Approximately 70% of residents were 62 years of age and above, and most had incomes typically less than $900.00 a month. About 50% were Hispanic, the remainder predominantly Black (24.7%) and White (9.2%). Around 73.6% were combined Medicare and Medicaid insurance recipients. Medicaid (government insurance based on income) covers basic dental care. Fifty-five percent had been to the dentist in the past year. The majority of those enrolled were living by themselves. Demographics did not differ significantly across the two interventions at baseline (Table 1).

Both GI and plaque score improved significantly from baseline to first follow-up (mean difference .12, p > .0001) although the mean differences in improvement were greater in the AMI than in the campaign intervention (see Figs. 2 and 3). While both clinical outcomes improved significantly, the improvement was greater in the AMI than in the campaign intervention group.

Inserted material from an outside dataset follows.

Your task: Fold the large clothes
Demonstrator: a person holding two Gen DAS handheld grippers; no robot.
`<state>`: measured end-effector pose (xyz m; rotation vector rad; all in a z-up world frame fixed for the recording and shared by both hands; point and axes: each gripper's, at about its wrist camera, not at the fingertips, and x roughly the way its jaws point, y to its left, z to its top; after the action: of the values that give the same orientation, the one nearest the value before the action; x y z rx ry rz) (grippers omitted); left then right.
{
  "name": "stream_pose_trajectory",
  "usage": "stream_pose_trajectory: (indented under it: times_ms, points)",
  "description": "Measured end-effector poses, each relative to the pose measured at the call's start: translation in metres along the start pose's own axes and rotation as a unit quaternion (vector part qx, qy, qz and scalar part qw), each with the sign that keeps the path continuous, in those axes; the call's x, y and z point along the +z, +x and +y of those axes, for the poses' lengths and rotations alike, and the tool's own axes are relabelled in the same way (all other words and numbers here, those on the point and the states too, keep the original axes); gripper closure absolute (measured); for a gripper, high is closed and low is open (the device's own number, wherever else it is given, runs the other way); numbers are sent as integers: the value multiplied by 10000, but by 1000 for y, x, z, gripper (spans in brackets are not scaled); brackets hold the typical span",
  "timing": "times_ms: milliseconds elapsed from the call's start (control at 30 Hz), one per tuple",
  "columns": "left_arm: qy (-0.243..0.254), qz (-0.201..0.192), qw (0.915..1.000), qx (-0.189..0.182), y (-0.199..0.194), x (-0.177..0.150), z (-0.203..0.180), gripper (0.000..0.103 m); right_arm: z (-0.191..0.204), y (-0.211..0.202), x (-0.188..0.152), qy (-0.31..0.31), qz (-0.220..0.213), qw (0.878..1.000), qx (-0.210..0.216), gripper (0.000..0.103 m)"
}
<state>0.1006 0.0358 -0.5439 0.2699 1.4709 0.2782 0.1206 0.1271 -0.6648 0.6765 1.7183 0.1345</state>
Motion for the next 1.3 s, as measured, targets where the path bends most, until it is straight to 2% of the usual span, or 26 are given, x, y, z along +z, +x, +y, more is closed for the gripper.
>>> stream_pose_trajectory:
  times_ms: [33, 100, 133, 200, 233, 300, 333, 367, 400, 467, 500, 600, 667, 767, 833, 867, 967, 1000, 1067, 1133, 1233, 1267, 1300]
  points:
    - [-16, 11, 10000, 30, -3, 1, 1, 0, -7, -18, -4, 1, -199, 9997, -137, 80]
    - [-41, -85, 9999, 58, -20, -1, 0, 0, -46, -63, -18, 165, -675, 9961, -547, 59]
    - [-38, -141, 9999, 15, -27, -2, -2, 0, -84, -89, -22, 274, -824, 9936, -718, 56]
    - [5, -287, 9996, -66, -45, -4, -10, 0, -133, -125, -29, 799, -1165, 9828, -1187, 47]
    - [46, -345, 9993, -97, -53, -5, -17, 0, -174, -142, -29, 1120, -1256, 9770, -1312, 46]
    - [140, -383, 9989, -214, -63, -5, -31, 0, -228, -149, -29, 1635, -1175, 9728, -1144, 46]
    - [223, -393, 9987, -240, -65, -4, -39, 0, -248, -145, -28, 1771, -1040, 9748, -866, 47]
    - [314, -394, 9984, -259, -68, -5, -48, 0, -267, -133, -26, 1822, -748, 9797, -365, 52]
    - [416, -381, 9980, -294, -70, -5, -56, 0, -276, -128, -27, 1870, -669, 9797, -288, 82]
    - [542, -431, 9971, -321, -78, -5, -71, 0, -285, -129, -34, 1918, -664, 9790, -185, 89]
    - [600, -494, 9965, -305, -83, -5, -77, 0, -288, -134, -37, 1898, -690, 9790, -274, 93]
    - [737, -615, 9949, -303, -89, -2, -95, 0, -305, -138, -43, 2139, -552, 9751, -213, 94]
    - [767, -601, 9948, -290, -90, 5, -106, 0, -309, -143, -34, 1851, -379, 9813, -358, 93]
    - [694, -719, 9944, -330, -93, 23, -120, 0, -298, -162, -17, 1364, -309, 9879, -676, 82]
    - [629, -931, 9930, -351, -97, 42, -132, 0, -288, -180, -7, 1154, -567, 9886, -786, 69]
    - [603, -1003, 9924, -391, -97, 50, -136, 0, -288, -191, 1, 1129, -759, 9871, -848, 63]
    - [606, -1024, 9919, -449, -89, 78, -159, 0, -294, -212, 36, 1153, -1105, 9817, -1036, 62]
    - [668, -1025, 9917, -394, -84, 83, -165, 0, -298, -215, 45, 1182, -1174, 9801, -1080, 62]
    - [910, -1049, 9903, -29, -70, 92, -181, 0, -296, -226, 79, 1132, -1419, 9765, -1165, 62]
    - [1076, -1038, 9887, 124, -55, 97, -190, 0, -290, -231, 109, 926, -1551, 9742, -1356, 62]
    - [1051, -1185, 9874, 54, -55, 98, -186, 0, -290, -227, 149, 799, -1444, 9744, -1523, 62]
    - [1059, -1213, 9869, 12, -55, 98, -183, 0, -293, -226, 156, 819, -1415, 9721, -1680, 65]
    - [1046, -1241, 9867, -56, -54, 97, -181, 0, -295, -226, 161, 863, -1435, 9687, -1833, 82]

Paired T-tests showed that most of the intervention mechanisms improved over time but the amount of improvement in mechanisms differed by intervention. The AMI counseling intervention resulted in improvements in nine domains and the campaign intervention resulted in improvements in three domains. Where the domains improved for both interventions (fears, intent, norms and worries), the mean difference in improvement in the counseling intervention was greater than the mean difference in improvement for the campaign intervention. Three domains improved only in the counseling intervention group, self-efficacy, perceived risk of oral health problems and brushing; one mediator, sugar intake, increased only in the campaign intervention group though the change was trending in the same direction of improvement in the AMI group. Mean differences are shown in Table 2.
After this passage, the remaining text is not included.